Hi,
I have a module that have multiple submodules as attributes. I have wrapped the submodules in nn.ModuleList and nn.ModuleDict. When I call .cuda() on the parent module, the buffers would be copied over to the GPU, but the submodules attributes that originally was the same object as the buffers, is not reassigned to the buffers on the GPU. How do I best fix this? Below is a snippet of a toy code
import torch
class InnerToyModule(torch.nn.Module):
def __init__(self, x):
super(InnerToyModule, self).__init__()
self.ten = torch.tensor(x)
self.register_buffer("ten_" + str(x), self.ten)
class ToyModule(torch.nn.Module):
def __init__(self):
super(ToyModule, self).__init__()
self.inner = torch.nn.ModuleList([InnerToyModule(1), InnerToyModule(2)])

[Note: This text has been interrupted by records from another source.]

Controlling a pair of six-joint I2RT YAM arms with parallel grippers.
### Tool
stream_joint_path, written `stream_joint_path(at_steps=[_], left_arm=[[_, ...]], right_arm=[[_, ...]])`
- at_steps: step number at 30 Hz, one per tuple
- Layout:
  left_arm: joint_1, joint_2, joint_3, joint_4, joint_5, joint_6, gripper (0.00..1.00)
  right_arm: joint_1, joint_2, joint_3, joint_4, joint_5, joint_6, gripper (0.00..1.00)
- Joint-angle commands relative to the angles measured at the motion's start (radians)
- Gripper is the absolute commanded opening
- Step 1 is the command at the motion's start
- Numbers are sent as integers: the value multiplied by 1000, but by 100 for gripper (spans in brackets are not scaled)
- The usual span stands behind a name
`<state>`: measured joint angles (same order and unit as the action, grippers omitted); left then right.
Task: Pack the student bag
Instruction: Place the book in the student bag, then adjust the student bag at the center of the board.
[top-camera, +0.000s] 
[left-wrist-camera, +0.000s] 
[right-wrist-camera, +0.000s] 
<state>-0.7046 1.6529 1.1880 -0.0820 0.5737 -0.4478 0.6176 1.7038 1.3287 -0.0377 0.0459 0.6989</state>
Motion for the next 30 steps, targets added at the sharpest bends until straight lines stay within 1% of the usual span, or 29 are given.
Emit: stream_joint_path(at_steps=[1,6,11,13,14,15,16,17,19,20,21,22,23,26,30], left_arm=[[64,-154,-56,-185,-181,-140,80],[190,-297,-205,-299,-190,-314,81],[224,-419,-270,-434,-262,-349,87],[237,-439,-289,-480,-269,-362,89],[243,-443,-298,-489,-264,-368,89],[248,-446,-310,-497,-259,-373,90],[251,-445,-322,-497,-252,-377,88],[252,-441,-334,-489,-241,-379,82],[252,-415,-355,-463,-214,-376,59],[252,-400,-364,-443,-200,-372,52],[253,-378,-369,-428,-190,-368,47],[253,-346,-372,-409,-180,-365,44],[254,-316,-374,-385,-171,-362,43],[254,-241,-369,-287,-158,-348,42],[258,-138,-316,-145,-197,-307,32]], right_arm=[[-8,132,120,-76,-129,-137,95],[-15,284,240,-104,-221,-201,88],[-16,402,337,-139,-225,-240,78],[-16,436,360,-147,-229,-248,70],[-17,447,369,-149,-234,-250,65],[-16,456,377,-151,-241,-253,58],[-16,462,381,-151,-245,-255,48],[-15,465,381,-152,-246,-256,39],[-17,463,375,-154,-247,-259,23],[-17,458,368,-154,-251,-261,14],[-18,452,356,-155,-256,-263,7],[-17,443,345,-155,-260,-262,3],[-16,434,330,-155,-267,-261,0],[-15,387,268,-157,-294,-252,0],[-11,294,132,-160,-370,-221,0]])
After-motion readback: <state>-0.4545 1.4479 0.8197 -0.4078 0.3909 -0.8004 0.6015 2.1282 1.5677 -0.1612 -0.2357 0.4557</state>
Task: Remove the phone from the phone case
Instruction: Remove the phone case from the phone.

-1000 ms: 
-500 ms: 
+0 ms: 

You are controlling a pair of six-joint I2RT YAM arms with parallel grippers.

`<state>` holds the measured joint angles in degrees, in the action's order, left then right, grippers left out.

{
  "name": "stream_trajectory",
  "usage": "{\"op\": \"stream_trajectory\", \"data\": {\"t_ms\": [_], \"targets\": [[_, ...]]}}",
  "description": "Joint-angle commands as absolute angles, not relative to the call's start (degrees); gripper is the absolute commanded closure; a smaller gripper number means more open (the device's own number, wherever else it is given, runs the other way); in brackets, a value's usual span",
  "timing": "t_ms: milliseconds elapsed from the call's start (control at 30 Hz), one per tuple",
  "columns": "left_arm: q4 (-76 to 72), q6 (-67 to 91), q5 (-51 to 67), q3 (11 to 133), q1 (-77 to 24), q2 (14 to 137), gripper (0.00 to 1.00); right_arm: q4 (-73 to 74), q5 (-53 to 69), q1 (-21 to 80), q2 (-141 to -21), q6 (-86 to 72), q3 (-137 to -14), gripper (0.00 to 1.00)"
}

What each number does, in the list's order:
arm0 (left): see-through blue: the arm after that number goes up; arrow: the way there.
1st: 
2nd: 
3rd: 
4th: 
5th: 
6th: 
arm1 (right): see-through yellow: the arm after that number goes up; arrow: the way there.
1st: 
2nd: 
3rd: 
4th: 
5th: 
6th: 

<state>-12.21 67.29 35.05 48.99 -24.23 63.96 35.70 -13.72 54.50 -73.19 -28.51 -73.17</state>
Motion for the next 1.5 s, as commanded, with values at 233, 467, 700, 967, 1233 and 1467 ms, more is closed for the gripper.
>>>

if __name__ == '__main__':
toy = ToyModule()
print(dict(toy.named_buffers()))
print(toy.inner[0].ten is dict(toy.named_buffers())["inner.0.ten_1"])
toy.cuda()
print(toy.inner[0].ten is dict(toy.named_buffers())["inner.0.ten_1"])
print(dict(toy.named_buffers())["inner.0.ten_1"])
output:
{'inner.0.ten_1': tensor(1), 'inner.1.ten_2': tensor(2)}
True
False
tensor(1, device='cuda:0')